According to MacStories, several websites providing non-developers with iOS developer device slots have been shut down. One site owner confirmed to the publication that Apple had filed a copyright infringing complaint with the domain’s hosting provider. Since the company started seeding iOS 6 betas to its developer community last month, he reportedly made $75,000.
The site owner asserts the services offered on the website weren’t infringing on Apple’s iOS 6-realted guidelines. He also added that his company is currently at work on a new website with improved and more secure data lines to meet Apple’s copyright requirements.
In the meantime, the chief of a web hosting company allegedly described Apple’s actions as “rather heavy-handed,” as the website hosted by his company that were selling UDID developer activations received Digital Millennium Copyright Act takedown requests.
For an annual fee of $99, people involved in making iOS apps can purchase a developer account, which will enable them to actively up to 100 devices to test their products.
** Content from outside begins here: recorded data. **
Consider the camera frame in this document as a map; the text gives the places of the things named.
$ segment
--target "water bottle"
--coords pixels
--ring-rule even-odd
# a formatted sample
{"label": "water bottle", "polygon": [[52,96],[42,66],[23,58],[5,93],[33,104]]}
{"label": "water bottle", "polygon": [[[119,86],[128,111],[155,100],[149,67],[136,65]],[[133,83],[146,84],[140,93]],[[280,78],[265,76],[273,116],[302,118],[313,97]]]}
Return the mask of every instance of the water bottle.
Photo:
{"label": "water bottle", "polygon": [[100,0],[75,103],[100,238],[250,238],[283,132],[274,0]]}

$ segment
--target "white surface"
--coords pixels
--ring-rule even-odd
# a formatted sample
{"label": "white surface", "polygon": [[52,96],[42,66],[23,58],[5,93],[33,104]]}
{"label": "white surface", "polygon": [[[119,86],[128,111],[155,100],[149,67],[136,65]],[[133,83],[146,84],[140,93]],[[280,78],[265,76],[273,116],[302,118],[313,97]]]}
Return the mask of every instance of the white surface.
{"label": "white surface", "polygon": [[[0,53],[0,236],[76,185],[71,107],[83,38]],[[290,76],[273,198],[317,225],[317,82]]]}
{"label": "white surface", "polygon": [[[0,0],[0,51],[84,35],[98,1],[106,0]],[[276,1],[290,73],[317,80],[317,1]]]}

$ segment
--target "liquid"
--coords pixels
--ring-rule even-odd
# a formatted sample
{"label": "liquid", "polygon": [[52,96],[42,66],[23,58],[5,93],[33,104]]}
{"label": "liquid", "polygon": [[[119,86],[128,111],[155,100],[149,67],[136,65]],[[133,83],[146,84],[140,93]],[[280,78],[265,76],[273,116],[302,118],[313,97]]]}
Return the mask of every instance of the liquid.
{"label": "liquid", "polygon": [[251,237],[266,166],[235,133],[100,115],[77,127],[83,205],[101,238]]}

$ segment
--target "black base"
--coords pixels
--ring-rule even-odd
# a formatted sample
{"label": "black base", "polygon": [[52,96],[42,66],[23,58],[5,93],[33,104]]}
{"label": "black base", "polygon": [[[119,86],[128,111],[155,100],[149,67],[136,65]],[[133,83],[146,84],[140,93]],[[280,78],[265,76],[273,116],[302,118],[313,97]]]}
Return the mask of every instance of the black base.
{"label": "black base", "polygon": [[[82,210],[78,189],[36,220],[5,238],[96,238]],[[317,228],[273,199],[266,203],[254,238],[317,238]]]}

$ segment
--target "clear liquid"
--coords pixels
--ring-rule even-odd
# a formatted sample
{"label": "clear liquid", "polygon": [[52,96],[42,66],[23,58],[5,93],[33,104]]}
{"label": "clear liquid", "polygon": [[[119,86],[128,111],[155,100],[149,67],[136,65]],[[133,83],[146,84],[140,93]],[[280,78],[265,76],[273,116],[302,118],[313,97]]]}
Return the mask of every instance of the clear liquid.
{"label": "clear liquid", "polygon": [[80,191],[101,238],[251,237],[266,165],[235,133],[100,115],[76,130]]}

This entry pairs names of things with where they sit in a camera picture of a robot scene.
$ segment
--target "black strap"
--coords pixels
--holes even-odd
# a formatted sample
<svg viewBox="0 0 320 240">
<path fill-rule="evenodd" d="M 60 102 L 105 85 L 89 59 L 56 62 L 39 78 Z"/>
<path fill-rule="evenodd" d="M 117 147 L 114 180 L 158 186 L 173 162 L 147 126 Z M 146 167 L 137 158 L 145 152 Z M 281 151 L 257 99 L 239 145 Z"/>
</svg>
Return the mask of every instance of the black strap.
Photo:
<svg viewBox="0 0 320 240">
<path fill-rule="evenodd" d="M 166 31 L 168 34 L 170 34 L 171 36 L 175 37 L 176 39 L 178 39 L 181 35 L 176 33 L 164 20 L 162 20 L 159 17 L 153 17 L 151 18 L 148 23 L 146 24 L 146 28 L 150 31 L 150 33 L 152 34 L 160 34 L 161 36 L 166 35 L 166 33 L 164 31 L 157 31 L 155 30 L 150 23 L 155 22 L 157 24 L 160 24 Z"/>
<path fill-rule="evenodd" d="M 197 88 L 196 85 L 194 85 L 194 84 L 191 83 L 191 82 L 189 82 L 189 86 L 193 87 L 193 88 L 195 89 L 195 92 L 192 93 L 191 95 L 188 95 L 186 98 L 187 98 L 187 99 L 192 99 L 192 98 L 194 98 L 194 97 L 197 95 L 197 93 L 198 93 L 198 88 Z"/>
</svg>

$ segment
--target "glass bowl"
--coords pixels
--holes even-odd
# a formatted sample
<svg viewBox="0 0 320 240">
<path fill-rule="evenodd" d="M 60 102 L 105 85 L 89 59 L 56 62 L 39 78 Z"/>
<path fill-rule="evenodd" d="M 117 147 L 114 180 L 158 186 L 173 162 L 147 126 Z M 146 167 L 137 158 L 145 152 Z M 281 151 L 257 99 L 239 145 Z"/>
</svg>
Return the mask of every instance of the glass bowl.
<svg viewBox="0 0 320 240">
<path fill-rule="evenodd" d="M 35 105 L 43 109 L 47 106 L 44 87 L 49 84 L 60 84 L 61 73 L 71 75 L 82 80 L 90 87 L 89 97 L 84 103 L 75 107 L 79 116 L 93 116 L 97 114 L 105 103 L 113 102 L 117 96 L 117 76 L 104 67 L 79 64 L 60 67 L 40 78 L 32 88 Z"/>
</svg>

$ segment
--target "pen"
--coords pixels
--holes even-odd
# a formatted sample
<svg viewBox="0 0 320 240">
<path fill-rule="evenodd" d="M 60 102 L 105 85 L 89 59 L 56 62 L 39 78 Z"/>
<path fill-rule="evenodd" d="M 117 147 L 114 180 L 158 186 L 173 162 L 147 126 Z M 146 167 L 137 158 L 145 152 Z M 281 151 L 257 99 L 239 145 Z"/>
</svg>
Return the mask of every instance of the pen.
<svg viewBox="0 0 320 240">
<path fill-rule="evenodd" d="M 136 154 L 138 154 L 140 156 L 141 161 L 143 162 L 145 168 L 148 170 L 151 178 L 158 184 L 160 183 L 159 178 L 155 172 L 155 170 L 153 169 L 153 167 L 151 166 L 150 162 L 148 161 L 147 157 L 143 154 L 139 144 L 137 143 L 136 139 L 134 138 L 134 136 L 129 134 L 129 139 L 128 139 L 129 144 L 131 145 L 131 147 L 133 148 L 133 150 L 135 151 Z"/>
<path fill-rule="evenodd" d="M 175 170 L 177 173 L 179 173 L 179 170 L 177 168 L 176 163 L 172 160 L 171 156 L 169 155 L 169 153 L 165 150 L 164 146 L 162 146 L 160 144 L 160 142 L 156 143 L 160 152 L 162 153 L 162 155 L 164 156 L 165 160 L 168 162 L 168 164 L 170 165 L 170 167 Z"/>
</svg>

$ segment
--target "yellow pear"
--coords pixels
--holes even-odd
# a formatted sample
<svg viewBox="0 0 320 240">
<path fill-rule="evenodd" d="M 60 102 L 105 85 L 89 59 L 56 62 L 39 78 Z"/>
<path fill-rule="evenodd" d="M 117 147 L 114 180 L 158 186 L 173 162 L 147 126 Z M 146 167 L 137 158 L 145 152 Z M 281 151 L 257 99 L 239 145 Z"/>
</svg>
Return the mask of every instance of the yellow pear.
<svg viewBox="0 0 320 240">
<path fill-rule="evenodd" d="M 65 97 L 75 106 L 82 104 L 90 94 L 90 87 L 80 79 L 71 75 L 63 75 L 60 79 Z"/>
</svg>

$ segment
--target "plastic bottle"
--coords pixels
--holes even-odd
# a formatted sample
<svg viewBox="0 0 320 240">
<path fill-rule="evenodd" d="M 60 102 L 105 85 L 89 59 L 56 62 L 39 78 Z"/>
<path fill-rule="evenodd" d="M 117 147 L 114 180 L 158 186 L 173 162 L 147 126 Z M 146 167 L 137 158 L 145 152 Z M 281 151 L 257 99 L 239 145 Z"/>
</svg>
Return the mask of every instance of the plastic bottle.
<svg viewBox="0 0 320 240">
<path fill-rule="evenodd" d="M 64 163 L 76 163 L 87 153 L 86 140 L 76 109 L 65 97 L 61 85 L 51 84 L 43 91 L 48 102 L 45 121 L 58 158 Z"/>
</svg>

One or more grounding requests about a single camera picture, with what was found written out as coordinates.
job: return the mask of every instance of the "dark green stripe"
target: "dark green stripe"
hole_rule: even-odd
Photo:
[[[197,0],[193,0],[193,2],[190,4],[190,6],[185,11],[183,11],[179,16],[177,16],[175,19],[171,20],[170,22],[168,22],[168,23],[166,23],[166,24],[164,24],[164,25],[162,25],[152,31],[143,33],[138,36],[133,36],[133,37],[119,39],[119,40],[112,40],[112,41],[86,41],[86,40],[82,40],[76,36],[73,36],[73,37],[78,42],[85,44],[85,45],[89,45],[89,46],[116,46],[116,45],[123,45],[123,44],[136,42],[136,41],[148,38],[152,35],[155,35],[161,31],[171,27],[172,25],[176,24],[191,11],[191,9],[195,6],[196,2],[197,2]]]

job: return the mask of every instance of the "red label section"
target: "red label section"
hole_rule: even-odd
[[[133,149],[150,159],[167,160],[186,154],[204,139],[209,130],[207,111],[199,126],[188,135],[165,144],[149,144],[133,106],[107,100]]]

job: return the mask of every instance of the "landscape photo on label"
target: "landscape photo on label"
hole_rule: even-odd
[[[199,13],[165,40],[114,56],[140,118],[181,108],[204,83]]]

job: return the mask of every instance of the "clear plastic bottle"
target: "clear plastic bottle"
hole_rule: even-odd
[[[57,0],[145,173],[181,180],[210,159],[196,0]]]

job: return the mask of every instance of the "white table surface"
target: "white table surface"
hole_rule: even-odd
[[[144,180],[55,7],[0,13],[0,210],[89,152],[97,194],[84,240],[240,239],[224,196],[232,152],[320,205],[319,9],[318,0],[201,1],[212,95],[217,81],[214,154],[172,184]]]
Given one UDID activation-offering website was charging $8.99 per service, such activity could bring the tricksters $800 per developer account, say nothing of other costs like advertising or hosting.
In 2011, Apple developers were warned that their account device slots can’t be sold under any circumstances. Accounts of some app makers who were spotted to be selling UDID activations were closed to demonstrate how serious the issue is.